『今日から花梨は俺のメイドな。』

『…。』

でーんっとソファーに座り、
黒く長い髪をかき上げながらそう告げるのは、
悔しくも少し前まで憧れの先輩なんて思っていた人。


とにもかくにも、
こうなったのは数日前、何故か夜中、
父、佐々木治郎から告げられたこの言葉だった。


『花梨、父さん、倒産したから。』

『はぃ?寝言は寝ながら言えゃ』

深刻そうな顔とは裏腹に、ダジャレをこぼすのは、
そこら辺のただのオッサンでは無く、大企業のトップに立つ者だ。

いや、立っていた者と言うべきだろう


気まぐれな性格、飽きっぽい性格で色々な物に手を出し、母が家を飛び出した代わりに
たまたまその一つが大成功しただけ。
きっと、下手な鉄砲数打ちゃ当たるとはこの事を言うのでしょう。



さて、大変なのはこれから。
部屋をぐるりと見回すと、一つ一つの壷ゃ名画に貼られた差し押さえのシール。
恐らくこの豪邸もどこかに売り飛ばされる

『で?どうすんの。』


『父さんだけなら何とか生きてけると思うんだが、ハッキリ言って、お前の授業料とかは払えん。
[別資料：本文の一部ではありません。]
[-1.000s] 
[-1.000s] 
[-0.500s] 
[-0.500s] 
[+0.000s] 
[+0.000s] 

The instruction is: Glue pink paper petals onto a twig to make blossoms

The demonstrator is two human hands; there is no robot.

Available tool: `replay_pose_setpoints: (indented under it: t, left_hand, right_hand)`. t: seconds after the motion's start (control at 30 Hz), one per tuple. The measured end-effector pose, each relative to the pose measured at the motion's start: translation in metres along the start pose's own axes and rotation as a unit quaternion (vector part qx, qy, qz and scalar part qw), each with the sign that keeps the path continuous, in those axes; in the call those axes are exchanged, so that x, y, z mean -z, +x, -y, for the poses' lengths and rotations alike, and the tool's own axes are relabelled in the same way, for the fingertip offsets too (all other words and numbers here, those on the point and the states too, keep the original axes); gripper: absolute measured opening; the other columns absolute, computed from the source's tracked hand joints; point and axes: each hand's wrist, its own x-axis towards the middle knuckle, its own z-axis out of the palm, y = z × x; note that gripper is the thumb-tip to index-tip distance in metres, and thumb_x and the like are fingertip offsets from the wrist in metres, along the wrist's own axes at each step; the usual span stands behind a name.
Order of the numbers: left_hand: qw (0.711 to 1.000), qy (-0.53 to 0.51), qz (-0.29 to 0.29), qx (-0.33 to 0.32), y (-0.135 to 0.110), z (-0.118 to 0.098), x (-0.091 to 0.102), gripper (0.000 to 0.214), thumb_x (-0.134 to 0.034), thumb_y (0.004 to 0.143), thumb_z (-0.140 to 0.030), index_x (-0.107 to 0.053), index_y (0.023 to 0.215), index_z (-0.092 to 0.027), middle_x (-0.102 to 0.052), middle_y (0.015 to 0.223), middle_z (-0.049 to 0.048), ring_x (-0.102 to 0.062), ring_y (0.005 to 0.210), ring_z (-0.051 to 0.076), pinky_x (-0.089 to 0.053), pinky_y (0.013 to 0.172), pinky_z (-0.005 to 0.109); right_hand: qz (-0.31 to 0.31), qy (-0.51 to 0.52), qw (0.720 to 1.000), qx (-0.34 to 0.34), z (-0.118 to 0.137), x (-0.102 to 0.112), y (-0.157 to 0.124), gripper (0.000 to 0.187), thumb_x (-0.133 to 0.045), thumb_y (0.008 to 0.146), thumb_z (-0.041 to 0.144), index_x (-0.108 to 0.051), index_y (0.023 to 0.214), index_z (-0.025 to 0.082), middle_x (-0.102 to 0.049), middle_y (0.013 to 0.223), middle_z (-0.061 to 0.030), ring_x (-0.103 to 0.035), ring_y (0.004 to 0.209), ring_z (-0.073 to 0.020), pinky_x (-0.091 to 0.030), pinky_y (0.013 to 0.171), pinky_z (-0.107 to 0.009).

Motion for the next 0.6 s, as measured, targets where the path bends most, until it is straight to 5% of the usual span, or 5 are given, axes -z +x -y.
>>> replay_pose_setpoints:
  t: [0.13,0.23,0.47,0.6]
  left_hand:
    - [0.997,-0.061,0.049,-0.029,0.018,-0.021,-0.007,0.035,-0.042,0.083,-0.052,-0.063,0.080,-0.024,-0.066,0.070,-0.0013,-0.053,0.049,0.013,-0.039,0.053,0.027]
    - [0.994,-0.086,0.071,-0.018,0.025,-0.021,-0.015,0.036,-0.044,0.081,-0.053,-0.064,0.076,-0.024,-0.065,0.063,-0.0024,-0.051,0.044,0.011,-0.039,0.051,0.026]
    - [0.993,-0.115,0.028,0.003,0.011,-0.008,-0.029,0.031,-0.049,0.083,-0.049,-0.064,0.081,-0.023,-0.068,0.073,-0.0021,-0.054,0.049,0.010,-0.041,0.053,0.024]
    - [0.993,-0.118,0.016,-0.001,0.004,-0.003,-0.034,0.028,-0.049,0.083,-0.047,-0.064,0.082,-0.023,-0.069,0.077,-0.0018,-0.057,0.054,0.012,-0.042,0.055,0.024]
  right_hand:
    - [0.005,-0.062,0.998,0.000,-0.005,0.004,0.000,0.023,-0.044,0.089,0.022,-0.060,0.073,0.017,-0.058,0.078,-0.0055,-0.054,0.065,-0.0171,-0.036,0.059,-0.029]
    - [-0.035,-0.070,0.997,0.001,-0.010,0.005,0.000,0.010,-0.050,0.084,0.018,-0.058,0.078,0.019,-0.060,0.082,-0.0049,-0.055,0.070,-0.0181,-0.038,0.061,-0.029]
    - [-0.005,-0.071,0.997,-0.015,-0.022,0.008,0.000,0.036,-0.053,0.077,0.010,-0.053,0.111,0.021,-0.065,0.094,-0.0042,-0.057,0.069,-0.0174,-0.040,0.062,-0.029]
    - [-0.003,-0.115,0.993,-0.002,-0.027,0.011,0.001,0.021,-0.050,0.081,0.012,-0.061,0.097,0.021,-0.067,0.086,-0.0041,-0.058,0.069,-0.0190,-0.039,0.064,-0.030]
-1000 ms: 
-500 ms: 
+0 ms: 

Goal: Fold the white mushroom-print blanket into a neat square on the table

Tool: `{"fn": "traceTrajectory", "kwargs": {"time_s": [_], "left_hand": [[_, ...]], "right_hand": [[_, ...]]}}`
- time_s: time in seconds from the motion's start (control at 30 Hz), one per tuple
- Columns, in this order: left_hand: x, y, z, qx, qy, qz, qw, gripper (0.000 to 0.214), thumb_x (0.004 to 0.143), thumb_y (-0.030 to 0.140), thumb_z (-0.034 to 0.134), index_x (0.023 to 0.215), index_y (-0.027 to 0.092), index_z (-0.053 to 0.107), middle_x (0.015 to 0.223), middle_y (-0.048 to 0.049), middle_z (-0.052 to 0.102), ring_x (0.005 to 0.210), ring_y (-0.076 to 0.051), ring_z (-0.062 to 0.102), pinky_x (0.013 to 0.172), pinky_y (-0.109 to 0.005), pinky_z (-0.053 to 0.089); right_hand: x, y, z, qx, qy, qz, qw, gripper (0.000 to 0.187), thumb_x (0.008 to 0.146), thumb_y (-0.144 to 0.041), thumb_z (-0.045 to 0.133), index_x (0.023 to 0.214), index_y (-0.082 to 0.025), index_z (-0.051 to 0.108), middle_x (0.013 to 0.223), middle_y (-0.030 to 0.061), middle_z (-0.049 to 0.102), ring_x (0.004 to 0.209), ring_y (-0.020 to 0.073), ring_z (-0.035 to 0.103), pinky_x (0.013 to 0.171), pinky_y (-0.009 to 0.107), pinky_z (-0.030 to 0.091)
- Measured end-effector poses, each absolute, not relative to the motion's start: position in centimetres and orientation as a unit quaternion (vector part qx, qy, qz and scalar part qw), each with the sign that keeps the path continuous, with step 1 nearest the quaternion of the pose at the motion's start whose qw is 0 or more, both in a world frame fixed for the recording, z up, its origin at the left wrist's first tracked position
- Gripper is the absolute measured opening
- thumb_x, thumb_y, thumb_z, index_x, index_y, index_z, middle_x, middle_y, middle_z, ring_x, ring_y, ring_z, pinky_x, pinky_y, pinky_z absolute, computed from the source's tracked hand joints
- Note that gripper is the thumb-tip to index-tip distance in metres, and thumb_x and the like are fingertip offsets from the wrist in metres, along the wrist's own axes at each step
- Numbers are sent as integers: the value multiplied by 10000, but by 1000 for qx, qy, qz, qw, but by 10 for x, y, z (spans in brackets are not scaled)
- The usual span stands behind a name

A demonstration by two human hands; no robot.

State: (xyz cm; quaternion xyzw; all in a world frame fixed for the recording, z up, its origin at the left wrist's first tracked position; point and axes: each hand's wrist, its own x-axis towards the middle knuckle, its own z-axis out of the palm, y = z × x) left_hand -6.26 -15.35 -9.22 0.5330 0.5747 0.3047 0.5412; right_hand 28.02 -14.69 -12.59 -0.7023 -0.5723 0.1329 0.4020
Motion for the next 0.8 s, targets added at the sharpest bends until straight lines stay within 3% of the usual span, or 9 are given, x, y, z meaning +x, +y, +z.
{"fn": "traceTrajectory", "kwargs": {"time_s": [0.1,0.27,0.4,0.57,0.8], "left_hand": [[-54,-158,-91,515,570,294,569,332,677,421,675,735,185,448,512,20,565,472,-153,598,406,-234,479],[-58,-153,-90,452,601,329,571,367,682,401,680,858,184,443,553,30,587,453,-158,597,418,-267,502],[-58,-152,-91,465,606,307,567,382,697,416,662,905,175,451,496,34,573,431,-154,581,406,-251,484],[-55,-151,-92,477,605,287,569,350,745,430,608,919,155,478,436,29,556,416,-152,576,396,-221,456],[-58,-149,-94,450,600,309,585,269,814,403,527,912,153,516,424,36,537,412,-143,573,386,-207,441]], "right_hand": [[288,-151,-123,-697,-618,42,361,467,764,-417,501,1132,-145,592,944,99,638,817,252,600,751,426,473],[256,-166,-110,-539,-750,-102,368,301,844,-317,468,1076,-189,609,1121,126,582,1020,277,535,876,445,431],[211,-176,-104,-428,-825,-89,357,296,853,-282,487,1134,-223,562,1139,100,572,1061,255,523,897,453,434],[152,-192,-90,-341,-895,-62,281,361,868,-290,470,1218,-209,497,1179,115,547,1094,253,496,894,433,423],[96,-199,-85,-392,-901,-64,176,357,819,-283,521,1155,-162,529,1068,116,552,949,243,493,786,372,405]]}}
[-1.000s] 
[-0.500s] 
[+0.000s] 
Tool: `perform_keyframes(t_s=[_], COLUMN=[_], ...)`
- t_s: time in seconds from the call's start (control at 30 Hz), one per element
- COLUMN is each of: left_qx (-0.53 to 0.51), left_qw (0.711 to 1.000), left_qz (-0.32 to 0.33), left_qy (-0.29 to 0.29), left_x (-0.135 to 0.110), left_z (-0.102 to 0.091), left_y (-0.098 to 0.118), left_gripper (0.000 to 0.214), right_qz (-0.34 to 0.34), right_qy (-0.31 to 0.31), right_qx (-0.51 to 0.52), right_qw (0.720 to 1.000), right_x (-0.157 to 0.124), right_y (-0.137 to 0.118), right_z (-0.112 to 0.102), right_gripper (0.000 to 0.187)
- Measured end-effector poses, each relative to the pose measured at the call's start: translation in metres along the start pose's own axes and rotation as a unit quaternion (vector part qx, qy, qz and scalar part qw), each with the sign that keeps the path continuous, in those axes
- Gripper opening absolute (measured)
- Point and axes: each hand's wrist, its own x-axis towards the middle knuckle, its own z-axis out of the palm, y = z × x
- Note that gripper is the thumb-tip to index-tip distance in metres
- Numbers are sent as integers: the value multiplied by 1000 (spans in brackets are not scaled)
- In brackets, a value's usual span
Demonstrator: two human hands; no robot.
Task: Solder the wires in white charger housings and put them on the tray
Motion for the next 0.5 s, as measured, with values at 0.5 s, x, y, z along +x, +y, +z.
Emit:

』

キッパリ言い切る治郎。
まぁ…それは最もな意見


私は普通に暮らしていたら噂にも聞かないような、お金持ち学校に通っていて、
生きていくのもやっとな奴にこれを払えとはとても言えない。



『じゃあ、どうしろと?』


流石に1年半通ったし、今からの転入等面倒。そして金がかかる。
やっぱり、中退かな…



『父さんの友達に預ける。そこそこ裕福だし、卒業まで面倒をみてくれと頼んだら、心から承諾してくれた。』

『なっ…』

父からの意外な解答。

赤の他人と暮らすことは不安だが、
今やただのオッサン…
それ以下のこの人と、のたれ死ぬよりはマシだろう。


その親切な友達の家の地図を受け取り、
明日?今日?(夜中で時間分かんない。)の学校の帰り、そのままそちらに向かう事になった。

『んじゃ、達者でな。』


か…軽い。

まぁ、この人はこういう人だから。


父をそこら辺まで見送り、とにかく寝ることにした。